Here’s the latest installment of the Hacks, Attacks and Breaches cybersecurity news update.
The Logically team provides top cyber security stories every week to keep you up to date on the latest news headlines on cybersecurity, hacking, computer security, ransomware and other cybersecurity threats.
Twitter
Exploit: Hacking
Twitter: Social Media Network
Risk to Small Business: Cybercriminals say that they’ve exploited a vulnerability in the Twitter platform to obtain data about 5.4 million accounts. Altogether, bad actors claim to have snatched data from 5.4 million accounts, with the data now up for sale on a hacker forum for $30,000. Twitter was alerted to the exploit in January 2022 and fixed it quickly, but the damage had already been done. The method used to scrape the data was similar to an attack on Facebook in 2021. Twitter has not confirmed or denied the attack as of press time, saying that the incident is under investigation.
How it Could Affect Your Business: Cybercriminals are always happy to exploit vulnerabilities and security gaps that allow them to obtain data.

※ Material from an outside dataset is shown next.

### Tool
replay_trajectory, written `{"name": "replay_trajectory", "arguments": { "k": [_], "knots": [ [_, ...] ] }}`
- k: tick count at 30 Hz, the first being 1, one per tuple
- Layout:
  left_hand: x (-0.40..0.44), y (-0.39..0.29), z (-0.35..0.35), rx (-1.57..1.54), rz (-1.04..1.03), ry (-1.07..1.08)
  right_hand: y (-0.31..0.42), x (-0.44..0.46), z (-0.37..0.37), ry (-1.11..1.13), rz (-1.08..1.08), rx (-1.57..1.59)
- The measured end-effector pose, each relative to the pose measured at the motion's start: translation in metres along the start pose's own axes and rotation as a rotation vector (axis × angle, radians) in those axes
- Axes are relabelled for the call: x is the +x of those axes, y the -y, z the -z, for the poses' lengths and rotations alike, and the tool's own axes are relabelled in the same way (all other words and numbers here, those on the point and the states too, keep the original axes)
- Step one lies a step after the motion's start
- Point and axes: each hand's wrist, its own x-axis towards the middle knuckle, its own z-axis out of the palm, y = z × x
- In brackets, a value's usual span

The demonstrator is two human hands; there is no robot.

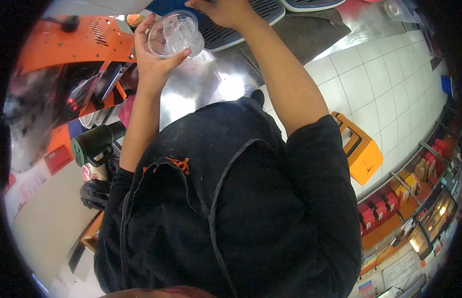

AllOne Health Resources, INC.
Exploit: Business Email Compromise (BEC)
AllOne Health Resources: Insurance Company
Risk to Small Business: AllOne Health Resources, Inc. Has experienced a data breach as the result of a business email compromise attack. The company says that an unauthorized party gained access to sensitive consumer data contained on its network after landing the BEC attack. According to AllOne Health, the company discovered the breach after it realized that the company’s finance department had sent several wire transfers to a fraudulently created bank account. That prompted an investigation which revealed that bad actors had gained access to an employee’s email account and snatched sensitive data.
How it Could Affect Your Business: A data security disaster in the healthcare sector is extra expensive and damaging after regulators weigh in.
Blue Cross and Blue Shield (BCBS) of Massachusetts
Exploit: Supply Chain Risk
Blue Cross and Blue Shield (BCBS) of Massachusetts: Insurance Company
Risk to Small Business: Blue Cross and Blue Shield (BCBS) of Massachusetts has filed a notice with the Maine Attorney General’s Office stating that the company had suffered a breach of employee pension data thanks to an insider incident at a vendor, LifeWorks US. BCBS of Massachusetts and BCBS of Massachusetts HMO Blue used the vendor for services related to employee pension plan payments. BCBS says that on May 17, 2022, a now former LifeWorks employee mishandled data by emailing spreadsheets containing identifiable information about BCBS employees to both their personal email address and the personal email address of another former LifeWorks employee.
How it Could Affect Your Business: Supply chain risk is an ongoing problem that won’t be going away anytime soon, and cybercrime doesn’t even have to be involved for it to damage a business.
Entrust
Exploit: Ransomware
Entrust: Software Company
Risk to Small Business: Digital security software maker Entrust has confirmed that it suffered a cyberattack where threat actors breached its network and stole data from internal systems. Entrust says that about two weeks ago, bad actors penetrated security and gained access to corporate data. The company maintains that data theft does not have an impact on its products and services. No ransomware group has claimed responsibility for the attack as of press time, and no ransom demand has been released.
How it Could Affect Your Business: Bad actors aren’t just looking for PII/PHI or financial data, they’re also in the market to steal data about OT and proprietary data.